> _WORK TO COMPLETE_:
Search the material and gather each line with "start" in it.

> _INPUT DATA_:
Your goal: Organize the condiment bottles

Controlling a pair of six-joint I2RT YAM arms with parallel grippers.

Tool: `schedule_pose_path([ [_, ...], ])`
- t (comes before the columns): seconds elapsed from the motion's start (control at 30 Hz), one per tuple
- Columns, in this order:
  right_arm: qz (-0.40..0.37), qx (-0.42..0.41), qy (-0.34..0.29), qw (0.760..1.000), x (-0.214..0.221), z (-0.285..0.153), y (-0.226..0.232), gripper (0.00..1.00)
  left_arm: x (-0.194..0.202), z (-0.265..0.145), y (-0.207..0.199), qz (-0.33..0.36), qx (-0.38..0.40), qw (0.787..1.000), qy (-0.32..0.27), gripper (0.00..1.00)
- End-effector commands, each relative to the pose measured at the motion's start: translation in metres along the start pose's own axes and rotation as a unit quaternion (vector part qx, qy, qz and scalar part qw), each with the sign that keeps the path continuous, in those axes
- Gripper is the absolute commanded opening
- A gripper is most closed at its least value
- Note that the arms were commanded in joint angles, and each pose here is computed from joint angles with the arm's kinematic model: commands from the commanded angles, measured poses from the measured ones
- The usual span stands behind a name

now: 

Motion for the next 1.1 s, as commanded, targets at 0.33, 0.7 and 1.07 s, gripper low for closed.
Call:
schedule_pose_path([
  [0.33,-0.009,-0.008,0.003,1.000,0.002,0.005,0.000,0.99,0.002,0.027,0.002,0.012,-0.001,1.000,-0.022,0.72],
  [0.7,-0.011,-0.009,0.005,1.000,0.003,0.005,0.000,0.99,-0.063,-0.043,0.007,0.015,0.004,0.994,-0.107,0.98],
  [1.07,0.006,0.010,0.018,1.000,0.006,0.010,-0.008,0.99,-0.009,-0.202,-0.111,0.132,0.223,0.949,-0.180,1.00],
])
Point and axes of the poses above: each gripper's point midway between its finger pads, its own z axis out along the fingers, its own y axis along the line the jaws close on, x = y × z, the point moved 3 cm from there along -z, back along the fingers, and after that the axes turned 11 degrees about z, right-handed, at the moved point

> _EXERCISE RESPONSE_:
- t (comes before the columns): seconds elapsed from the motion's start (control at 30 Hz), one per tuple
- End-effector commands, each relative to the pose measured at the motion's start: translation in metres along the start pose's own axes and rotation as a unit quaternion (vector part qx, qy, qz and scalar part qw), each with the sign that keeps the path continuous, in those axes

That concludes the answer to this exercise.